Nora melirik Claire dan mengerti bahwa sahabatnya tidak ingin membahas masa lalu yang menyakitkan. Dia tidak mengatakan apa-apa lagi, mengambil tas tangannya, dan pergi bersama Claire.
Nora memiliki mobil, sebuah mobil merah sporty, dan mereka hanya perlu berkendara lima menit untuk sampai ke pusat perbelanjaan besar yang berjarak dua kilometer dari apartemen.
Sesampainya di supermarket, mereka membagi tugas. Claire bertanggung jawab membeli minyak zaitun, garam, saus tomat, cuka balsamik, sayuran segar dan buah-buahan. Sementara Nora membeli pasta, keju parmesan, roti focaccia, dan minuman. Mereka bekerja sama dengan efisien, kemudian bertemu di kasir.
"Biar aku yang bayar," Claire berkata ketika melihat Nora mengeluarkan dompetnya. Dia bergegas menyerahkan kartu debitnya kepada kasir.
Nora melirik Claire dan menepis tangannya, "Untuk apa? Ini baru hari pertamamu bekerja dan kau bahkan belum menerima gaji. Dari mana uangnya?"
Claire bersikeras menyerahkan kartunya kepada kasir, "Aku tahu kau mampu, tapi aku tidak bisa hidup menumpang tanpa kontribusi apa-apa!"
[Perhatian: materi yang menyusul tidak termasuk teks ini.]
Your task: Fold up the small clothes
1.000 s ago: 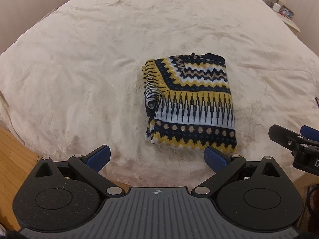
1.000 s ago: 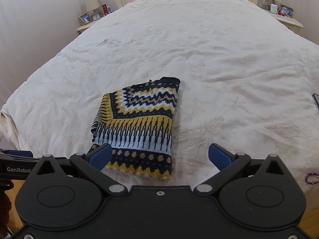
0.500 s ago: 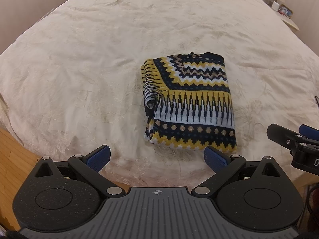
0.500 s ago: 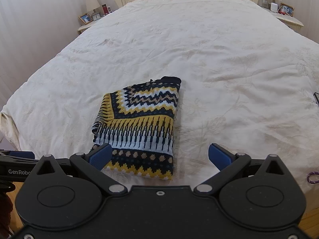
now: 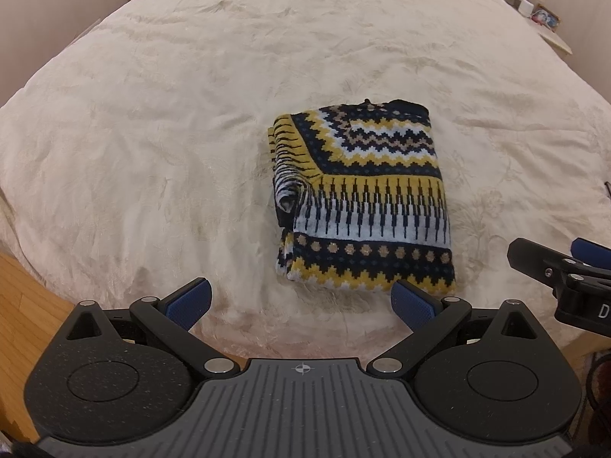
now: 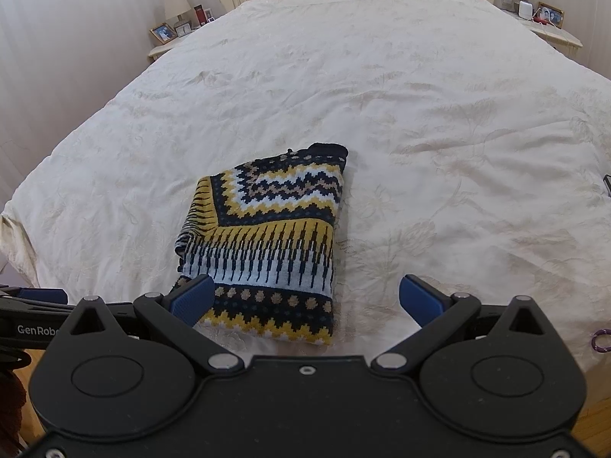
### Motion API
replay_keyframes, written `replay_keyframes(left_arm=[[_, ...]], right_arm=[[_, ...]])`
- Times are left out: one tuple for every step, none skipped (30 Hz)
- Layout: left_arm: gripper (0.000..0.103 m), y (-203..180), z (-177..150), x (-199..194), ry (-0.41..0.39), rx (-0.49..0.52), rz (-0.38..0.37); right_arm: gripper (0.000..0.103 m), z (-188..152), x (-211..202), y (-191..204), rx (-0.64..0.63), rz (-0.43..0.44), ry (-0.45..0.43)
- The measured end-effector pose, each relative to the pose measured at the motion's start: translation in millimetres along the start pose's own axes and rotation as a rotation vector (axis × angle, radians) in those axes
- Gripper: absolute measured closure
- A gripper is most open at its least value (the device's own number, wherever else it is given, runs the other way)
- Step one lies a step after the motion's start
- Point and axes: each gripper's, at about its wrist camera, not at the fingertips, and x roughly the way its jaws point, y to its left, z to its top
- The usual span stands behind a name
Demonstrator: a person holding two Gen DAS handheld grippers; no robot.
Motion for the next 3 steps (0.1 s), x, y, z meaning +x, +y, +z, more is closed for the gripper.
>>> replay_keyframes(left_arm=[[0.001, 0.0, 0.6, 0.5, 0.0, 0.004, -0.002], [0.002, 0.2, 1.3, 1.1, 0.001, 0.005, -0.004], [0.001, 1.1, 2.5, 1.9, 0.002, 0.005, -0.005]], right_arm=[[0.001, 0.1, 0.9, 0.0, 0.001, 0.001, 0.002], [0.001, 0.7, 1.9, -0.7, 0.002, 0.002, 0.004], [0.001, 1.3, 2.9, -1.3, 0.003, 0.002, 0.005]])
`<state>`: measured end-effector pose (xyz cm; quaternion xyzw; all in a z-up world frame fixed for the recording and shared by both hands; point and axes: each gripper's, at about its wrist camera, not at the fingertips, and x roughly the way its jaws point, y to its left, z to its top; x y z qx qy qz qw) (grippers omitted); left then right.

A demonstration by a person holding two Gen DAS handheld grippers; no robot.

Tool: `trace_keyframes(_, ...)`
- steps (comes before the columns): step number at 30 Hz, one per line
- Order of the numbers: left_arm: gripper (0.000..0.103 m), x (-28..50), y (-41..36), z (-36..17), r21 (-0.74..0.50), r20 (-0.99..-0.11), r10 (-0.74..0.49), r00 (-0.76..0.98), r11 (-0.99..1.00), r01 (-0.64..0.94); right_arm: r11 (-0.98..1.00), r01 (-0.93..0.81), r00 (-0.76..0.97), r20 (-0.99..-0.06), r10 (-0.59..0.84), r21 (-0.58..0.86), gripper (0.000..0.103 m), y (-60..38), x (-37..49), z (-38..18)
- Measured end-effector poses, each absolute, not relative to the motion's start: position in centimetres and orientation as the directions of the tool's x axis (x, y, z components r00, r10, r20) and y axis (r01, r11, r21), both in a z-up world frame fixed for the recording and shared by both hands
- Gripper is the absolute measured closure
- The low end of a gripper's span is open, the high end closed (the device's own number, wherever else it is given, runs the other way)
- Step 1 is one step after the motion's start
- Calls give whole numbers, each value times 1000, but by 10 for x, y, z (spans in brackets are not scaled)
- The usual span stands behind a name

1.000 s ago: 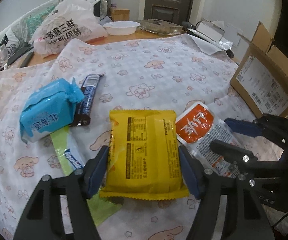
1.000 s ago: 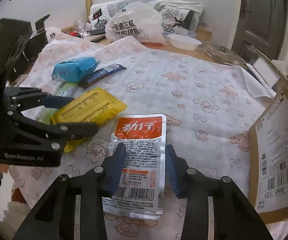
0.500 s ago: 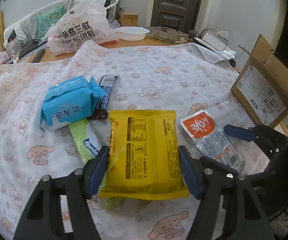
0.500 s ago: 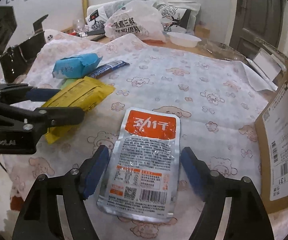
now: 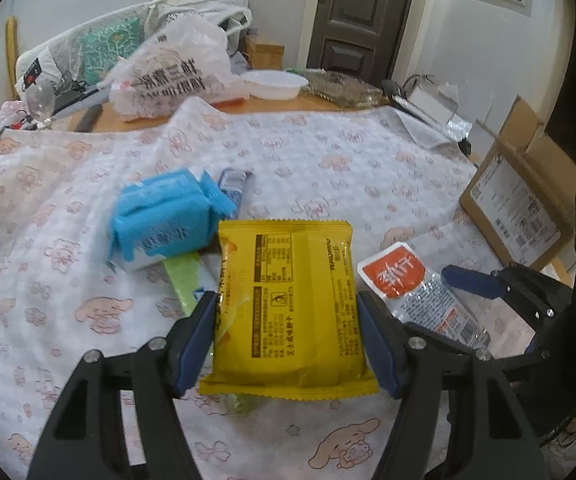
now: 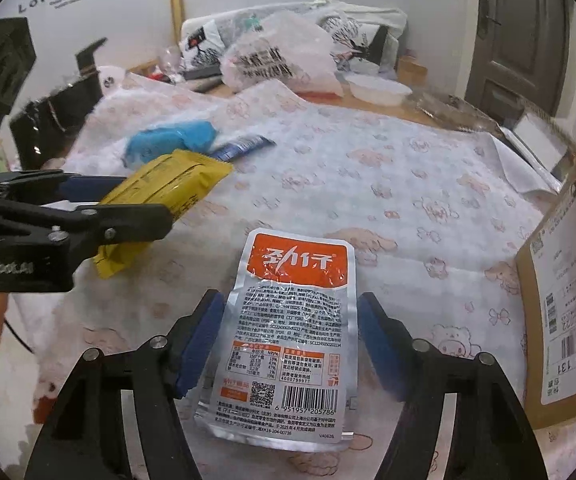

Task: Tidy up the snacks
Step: 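Lift the sachet and yellow pack with both grippers and carry over the box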

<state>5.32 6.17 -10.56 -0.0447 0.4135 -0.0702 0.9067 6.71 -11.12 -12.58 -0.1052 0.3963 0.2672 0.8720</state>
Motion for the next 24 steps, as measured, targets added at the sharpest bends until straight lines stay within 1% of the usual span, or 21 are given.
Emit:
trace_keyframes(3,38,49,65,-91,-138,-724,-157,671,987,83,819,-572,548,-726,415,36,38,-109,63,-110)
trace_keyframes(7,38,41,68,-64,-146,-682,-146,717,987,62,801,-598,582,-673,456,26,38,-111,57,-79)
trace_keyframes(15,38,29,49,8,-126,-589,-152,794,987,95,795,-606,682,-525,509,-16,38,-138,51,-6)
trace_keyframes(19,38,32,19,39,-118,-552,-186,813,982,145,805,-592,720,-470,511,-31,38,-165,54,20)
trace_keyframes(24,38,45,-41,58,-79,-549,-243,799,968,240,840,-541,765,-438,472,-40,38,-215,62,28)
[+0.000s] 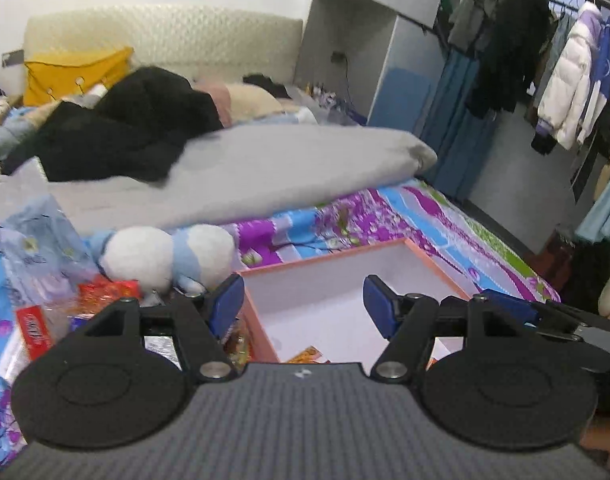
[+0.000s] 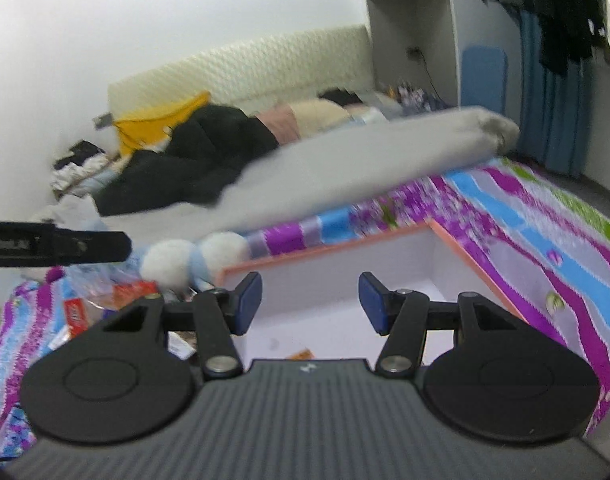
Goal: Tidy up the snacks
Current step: 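Withdraw both open grippers from the pink box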
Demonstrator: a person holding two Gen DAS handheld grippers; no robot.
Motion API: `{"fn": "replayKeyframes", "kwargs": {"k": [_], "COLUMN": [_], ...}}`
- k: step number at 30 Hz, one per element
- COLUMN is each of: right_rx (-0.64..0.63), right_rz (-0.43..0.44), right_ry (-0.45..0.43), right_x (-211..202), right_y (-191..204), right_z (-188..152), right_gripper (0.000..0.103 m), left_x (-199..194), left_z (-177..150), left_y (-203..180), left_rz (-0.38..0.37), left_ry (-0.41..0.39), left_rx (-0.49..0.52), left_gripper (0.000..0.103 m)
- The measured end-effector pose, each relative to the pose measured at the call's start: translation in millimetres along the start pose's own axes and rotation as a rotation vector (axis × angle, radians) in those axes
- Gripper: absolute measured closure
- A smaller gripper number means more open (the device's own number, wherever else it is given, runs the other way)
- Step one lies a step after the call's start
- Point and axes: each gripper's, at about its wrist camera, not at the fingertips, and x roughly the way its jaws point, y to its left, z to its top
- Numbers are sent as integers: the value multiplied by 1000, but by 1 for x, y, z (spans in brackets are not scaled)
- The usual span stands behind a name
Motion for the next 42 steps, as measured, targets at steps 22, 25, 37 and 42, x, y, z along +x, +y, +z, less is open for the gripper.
{"fn": "replayKeyframes", "kwargs": {"k": [22,25,37,42], "right_rx": [-50,-41,-25,-30], "right_rz": [152,170,175,174], "right_ry": [-41,-8,39,57], "right_x": [-79,-85,-107,-107], "right_y": [88,91,108,117], "right_z": [-68,-80,-133,-152], "right_gripper": [46,46,46,46], "left_x": [-138,-151,-176,-180], "left_z": [-97,-108,-178,-203], "left_y": [69,72,79,91], "left_rz": [102,109,124,140], "left_ry": [-65,-54,4,30], "left_rx": [-129,-133,-180,-221], "left_gripper": [32,32,32,32]}}
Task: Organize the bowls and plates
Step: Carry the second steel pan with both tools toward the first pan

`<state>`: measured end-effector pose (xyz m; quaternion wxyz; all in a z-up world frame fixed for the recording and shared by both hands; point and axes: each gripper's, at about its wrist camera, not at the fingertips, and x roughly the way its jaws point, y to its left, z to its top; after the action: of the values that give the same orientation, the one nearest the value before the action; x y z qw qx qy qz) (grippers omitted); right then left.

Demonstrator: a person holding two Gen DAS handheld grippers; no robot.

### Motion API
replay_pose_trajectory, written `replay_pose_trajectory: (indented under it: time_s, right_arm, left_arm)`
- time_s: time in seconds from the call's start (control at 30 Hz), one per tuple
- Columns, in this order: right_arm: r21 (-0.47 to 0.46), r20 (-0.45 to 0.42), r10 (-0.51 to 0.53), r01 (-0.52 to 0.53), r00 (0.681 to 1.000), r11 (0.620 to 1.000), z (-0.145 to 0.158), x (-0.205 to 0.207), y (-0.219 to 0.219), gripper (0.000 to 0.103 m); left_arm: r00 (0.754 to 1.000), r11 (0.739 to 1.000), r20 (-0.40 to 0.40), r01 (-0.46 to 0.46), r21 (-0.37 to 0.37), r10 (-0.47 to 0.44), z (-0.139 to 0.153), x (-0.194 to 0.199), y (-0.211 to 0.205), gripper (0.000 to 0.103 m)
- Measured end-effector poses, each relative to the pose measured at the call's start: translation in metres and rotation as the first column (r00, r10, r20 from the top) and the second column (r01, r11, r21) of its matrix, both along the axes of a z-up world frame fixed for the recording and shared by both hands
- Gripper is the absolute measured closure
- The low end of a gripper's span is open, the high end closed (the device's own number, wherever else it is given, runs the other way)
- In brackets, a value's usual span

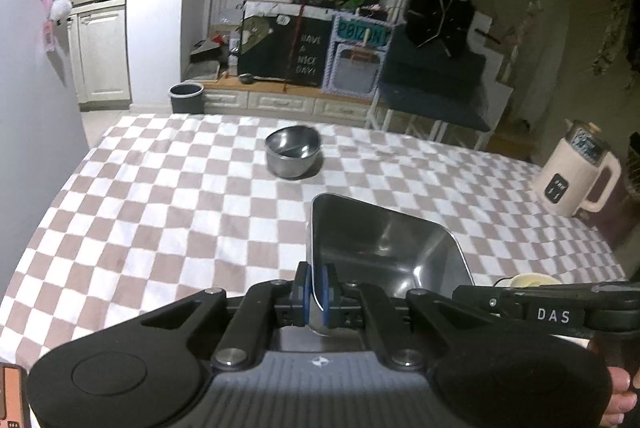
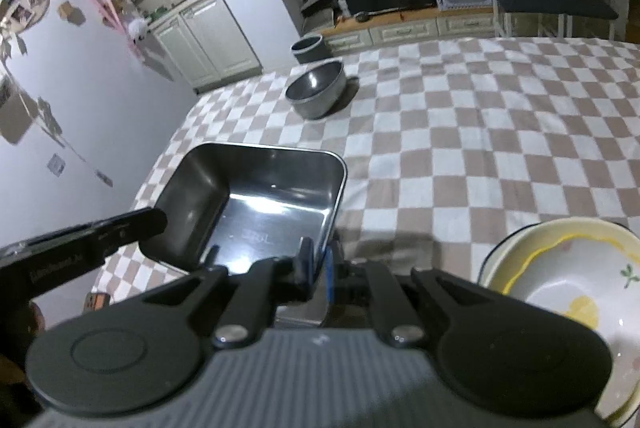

Nora menatap Claire dengan ekspresi yang lembut, "Siapa bilang kau hidup menumpang gratis? Bulan ini aku yang akan membiayai kita, dan bulan depan kau yang akan membiayai aku setelah menerima gaji. Kita akan bergantian."
Claire tersenyum hangat, merasakan kehangatan persahabatan yang tulus, "Baiklah, kalau begitu kita akan bergantian. Terima kasih, Nora."
"Itulah gunanya sahabat," Nora menyeringai dan membayar belanjaan mereka.